Packers' secondary expecting Jennings' best
The first month of the NFL season has seen the Green Bay Packers' secondary tested by the likes of Percy Harvin, Calvin Johnson, Brandon Marshall and Alshon Jeffery.
So far, the quartet of Tramon Williams, Sam Shields, Davon House and Casey Hayward has lived to tell the tale. Even when the Chicago Bears nearly put up 500 yards on the Packers' defense on Sunday, only 58 of those yards came through Marshall and Jeffery's hands.
As the Packers' run defense looks settle down, the secondary hopes to stay the course this Thursday against the Minnesota Vikings and another serious receiving threat in former Packers receiver Greg Jennings.
Jennings, 31, was humbled in his first season without Aaron Rodgers throwing passes to him, but he's off to a better start in his second season in the Twin Cities with 15 catches for 204 yards and a touchdown.
"Greg is back," Packers cornerbacks coach Joe Whitt said. "I don't know if he was hurt or what have you last year, but he looks like the old Greg Jennings. He's fast, he's quick, he's elusive, he's really creative in his route-running. He's run to watch run routes. The quarterback can get him the ball. So we really have a challenge."
The Packers say they're preparing for Teddy Bridgewater to start, but the rookie quarterback didn't practice on Tuesday because of a sprained ankle. If he can't play, Christian Ponder would start in his place. He's 1-4-1 lifetime against Green Bay with a 76.6 quarterback rating.
Alongside Jennings, the Vikings have a pair of blossoming vertical threats in Cordarrelle Patterson and Jarius Wright, who had eight catches and 132 yards in Sunday's 41-28 win over Atlanta.
Williams and Shields were critical against the Bears in not only shutting down Marshall and Jeffery, but also in helping turn the momentum in a 38-17 win.
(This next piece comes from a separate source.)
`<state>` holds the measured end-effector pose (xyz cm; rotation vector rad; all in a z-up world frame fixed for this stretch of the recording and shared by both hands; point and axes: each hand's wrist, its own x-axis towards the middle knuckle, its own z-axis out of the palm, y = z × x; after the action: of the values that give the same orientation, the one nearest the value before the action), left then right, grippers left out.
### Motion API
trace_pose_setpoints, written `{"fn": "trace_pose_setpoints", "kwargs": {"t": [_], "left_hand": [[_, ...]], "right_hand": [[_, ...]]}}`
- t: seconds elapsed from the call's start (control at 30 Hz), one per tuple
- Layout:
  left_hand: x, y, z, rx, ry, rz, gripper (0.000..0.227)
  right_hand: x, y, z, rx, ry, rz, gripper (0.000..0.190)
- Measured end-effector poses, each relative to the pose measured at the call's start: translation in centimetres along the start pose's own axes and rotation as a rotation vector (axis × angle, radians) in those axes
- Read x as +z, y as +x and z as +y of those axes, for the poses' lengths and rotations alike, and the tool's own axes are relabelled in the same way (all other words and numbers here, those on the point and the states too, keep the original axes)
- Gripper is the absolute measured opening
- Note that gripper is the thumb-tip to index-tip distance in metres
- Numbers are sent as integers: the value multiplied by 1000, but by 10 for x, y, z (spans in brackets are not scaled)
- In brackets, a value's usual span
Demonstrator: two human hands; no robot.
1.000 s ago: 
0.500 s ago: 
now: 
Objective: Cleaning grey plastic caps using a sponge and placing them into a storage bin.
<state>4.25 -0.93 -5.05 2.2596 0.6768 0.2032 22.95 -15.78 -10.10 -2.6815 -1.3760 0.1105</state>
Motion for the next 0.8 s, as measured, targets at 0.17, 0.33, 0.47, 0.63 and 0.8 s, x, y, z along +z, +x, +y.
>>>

Shields had a 52-yard interception return, while the crafty Williams tipped up a pick for outside linebacker Clay Matthews.
Both incidents were products of film study of quarterback Jay Cutler and the rest of the Bears' offense, according to Whitt.
House (33 snaps) and Hayward (26) split reps pretty evenly as the nickel cornerback. The plan coming into the game was for each cornerback to play about 30 snaps with veteran Jarrett Bush seeing another 10.
House slipped on Marshall's first-quarter touchdown, but Whitt attributed it more to Soldier Field's shaky footing than anything else. The fourth-year cornerback has eight tackles, three pass deflections and an interception since seeing a single defensive snap in the Packers' regular-season opener against Seattle.
"It's a horrible field. Horrible," said Whitt of Soldier Field's turf. "If we had it all do it over again with that field, we probably would have come up and pressed them instead of trying to cut the goal line off of him and play from there."
Arguably the deepest position on the roster, Whitt said nothing is out of the realm of possibility when it comes to cornerback combination. As the season wears on, the Packers hope the interchangeability of the unit could be an advantage to keep offenses on their toes.
Right now, the league's 14th-ranked unit is focused on the task at hand. A year ago, the Packers held Jennings to three catches for 38 yards in their two regular-season victories. The Packers hope that trend continues this week.
"He's faster than you think and he looks like the Greg Jennings of three years ago right now from what I see on film," Whitt said. "I'm really impressed with how he's playing."